AfricaPress-Tanzania: THE Treasury bill has been undersubscribed by almost fifty per cent thanks to yields decline that shied out short-term investors.
The under subscription for the mid-week auction for the bills, however, echoed against some debt market analysts who predicted oversubscription.
According to the auction results, only the 364 days was subscribed albeit under.

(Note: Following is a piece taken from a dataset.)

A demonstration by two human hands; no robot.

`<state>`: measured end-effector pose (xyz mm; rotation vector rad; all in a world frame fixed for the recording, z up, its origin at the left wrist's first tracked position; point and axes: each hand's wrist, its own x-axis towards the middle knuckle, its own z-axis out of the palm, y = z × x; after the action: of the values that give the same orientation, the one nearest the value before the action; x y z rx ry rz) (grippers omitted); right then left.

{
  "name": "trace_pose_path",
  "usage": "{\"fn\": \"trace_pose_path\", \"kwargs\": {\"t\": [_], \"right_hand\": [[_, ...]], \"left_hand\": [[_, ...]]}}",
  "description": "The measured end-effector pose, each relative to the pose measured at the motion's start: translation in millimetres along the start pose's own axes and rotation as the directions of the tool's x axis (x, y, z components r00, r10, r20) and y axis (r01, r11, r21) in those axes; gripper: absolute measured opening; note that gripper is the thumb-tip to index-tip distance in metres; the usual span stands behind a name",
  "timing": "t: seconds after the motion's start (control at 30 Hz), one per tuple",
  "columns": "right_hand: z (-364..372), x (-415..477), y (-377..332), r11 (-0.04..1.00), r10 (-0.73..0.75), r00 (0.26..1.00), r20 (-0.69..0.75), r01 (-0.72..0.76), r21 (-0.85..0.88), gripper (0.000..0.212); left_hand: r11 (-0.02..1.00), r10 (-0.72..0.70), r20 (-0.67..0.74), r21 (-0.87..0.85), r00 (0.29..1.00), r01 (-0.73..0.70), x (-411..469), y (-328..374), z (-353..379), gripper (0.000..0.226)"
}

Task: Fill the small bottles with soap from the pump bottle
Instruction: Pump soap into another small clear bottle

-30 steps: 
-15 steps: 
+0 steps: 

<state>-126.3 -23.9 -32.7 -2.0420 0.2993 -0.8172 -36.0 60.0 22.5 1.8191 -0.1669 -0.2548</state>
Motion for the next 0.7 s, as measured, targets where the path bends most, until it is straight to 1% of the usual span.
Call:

The government wanted to mop out 84.53bn/- instead it got 42.79bn/- from the public which the borrower took all.
On other hand the 35, 90 and 182 days bills attracted no buyers.
Tanzania Securities predicted the yields in short-term government instruments are expected to increase, with under subscriptions expectation “if yields will continue to decline further”.

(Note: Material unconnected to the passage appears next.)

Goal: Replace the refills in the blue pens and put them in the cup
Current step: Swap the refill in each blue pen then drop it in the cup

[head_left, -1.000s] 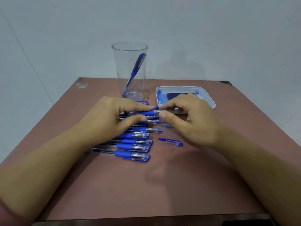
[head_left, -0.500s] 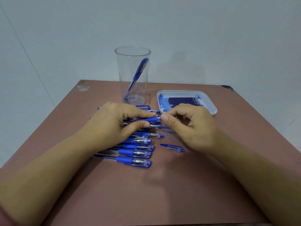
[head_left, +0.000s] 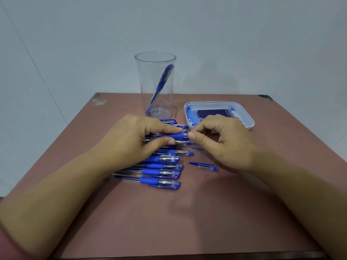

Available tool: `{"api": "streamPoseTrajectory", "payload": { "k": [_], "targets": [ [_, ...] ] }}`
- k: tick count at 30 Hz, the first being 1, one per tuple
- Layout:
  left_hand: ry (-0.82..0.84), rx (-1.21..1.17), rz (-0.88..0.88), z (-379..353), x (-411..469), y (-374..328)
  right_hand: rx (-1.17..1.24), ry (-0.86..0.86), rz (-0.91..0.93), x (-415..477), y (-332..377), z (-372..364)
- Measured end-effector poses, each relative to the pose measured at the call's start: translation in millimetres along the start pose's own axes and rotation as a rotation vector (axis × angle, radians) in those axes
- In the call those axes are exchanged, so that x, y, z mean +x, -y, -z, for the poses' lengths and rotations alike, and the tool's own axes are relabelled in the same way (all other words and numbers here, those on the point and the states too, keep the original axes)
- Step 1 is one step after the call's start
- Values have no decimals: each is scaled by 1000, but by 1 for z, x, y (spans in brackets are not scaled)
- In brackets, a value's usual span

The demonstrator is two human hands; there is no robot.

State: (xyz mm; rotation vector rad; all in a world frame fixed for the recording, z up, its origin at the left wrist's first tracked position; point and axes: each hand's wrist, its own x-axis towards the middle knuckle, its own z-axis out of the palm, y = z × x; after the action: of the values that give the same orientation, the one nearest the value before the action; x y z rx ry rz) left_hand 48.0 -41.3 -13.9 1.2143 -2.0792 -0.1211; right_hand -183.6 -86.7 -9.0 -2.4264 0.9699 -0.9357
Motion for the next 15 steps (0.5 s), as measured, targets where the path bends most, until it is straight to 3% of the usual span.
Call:
{"api": "streamPoseTrajectory", "payload": {
  "k": [15],
  "targets": [
    [4,9,-16,0,1,2,196,66,-132,-1,6,1]
  ]
}}
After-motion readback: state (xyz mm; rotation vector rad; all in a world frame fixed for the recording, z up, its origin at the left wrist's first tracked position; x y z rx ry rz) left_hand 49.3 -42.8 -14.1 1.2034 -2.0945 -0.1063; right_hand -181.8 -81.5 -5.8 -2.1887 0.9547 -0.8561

“We may see under subscription of the Treasury bill, as the yields decline shied out investors who are looking to invest in short-term,” Tanzania Securities said in its Weekly Market Blast on Tuesday.
Furthermore, the stock brokerage firm, said the government securities yield curve will continue to remain normal, with expectations in the yields on treasuries “will improve after reaching a resistance level”.
The 364 bill average weighted price was 96/16 with a yield rate of 4.01 per cent.
“…We still reiterate to foresee that weighted average rate will continue to increase and to be within a range of 3.50 per cent to 4.20 per cent with slight volatility in the high and low rate,” Tanzania Securities said.
Zan Securities, however, predicted on its Weekly Market Wrap-Up that the bills may be oversubscribed, but the results drove the other way.
“We expect Treasury Bills to oversubscribe” at the mid-week this week, Zan Securities said.
Three weeks ago, analysts had it that the T-bills trends portrayed slim chances of near future significant up swing of yields due to the government move to cut cost of borrowing.
The bills yields and subscription levels started going down since January to reach historical low at the end of last month and are keeping dropping.